Buatlah jongkok 5-6 kali dengan postur tubuh tertinggi dan benar (melihat tanpa kerumitan, jari-jari selebar dan sejajar, pengeluaran kisi-kisi postur di latar belakang untuk referensi. Untuk disfungsi struktural yang juga akan terjadi di bawahnya.

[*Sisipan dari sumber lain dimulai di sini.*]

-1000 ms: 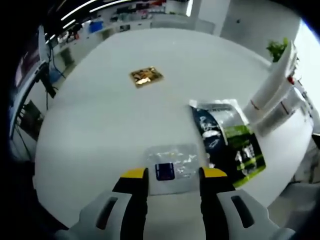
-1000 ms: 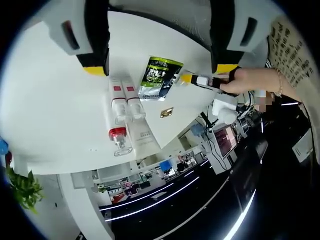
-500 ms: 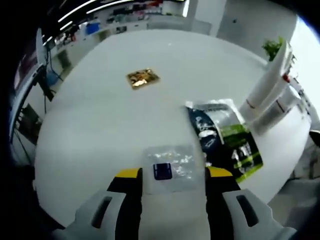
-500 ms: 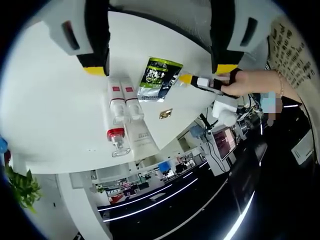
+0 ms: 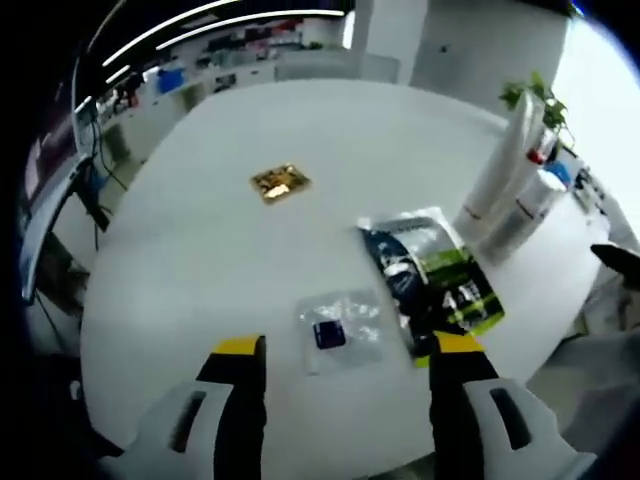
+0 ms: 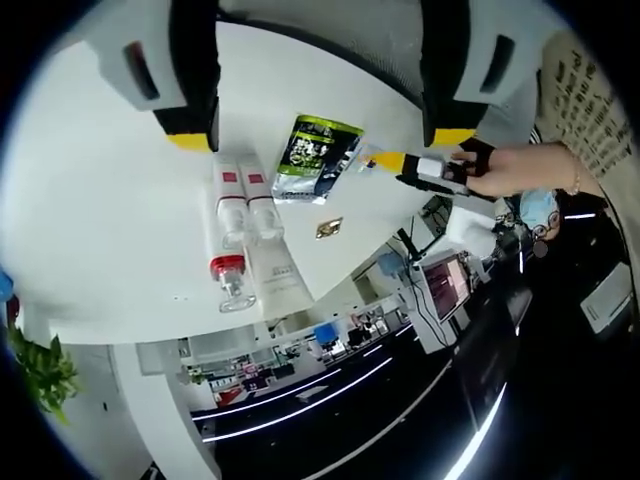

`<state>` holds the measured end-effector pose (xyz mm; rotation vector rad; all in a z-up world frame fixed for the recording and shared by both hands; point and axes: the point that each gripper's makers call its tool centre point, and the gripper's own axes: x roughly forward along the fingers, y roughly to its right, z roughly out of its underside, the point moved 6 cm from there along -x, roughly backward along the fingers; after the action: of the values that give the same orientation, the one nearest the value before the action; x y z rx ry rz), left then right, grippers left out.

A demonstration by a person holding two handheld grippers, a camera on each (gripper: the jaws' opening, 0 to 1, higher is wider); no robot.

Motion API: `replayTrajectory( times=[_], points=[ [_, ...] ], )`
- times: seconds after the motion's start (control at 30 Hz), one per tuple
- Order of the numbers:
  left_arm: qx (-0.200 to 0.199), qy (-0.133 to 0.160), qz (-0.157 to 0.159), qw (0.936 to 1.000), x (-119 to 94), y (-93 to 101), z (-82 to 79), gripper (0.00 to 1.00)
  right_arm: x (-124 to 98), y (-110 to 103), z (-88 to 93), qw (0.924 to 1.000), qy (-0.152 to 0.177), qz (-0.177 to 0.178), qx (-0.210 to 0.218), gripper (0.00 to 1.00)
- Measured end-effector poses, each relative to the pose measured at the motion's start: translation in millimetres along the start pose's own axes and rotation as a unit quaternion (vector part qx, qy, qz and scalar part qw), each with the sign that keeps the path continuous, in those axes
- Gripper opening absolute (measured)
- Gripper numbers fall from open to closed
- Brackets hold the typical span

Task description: Arrange the skincare products in the storage area until every visible bottle or jar stands upright without overlapping.

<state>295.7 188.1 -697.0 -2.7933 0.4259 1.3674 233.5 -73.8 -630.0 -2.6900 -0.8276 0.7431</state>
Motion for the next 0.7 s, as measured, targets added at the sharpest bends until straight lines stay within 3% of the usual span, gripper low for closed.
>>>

  1. Lutut melewati bagian dalam pergelangan kaki. Faktual atau Kiri
  2. Lengkungan bagian dalam kaki runtuh (pronasi / Pembalikan) Faktual atau Kiri
  3. Kaki berputar secara lateral: Faktual atau Kiri
  4. Tulang belakang menekuk ke depan / sudut dowel ke depan. Lebih dari 30 level? Y / T
  5. Pelvis bergeser atau menafsirkan: Faktual atau Kiri
  6. Heels menyihir dari lantai: Tentu / Tidak
  7. Toes grip floor untuk stabilitas: Sure / No

Pertimbangan utama saat melakukan squat:

  1. Lutut juga hanya akan meluruskan pergelangan kaki secara vertikal
  2. Interior atau lengkungan medial juga akan dipertahankan dengan tenang. Jika lengkung mendatar atau pronata, ini mungkin dapat meregangkan jaringan lunak (plantar fascia / aponeurosis), yang terjadi pada plantar fascitis atau tendonitis achilles
  3. Jari-jari kaki juga hanya akan tenang menunjukkan tidak rumit dan tidak lagi menyala
  4. Fleksibilitas yang tidak diterangi melalui sendi pergelangan kaki dan pinggul menciptakan ketidakseimbangan posterior dan tubuh bagian atas akan melawan stabilitas dengan membiarkan masing-masing maju.
  5. Asimetri melalui cedera veteran atau kebiasaan postur tubuh yang menyedihkan selama bertahun-tahun menyebabkan panggul bergeser ke samping atau dari satu aspek ke aspek lainnya, mengkompensasi untuk mempertahankan stabilitas.
  6. Kelompok otot betis ketat membatasi sendi pergelangan kaki dalam dorsofleksi (evaluasi # 4). Ketika stabilitas dikompromikan dengan kapasitas berat tubuh mana yang menarik ke depan, kelompok otot kaki intrinsik perlu bekerja keras untuk menghadapi jatuh ke depan dan kehilangan stabilitas.

Leave a Reply

Your email address will not be published.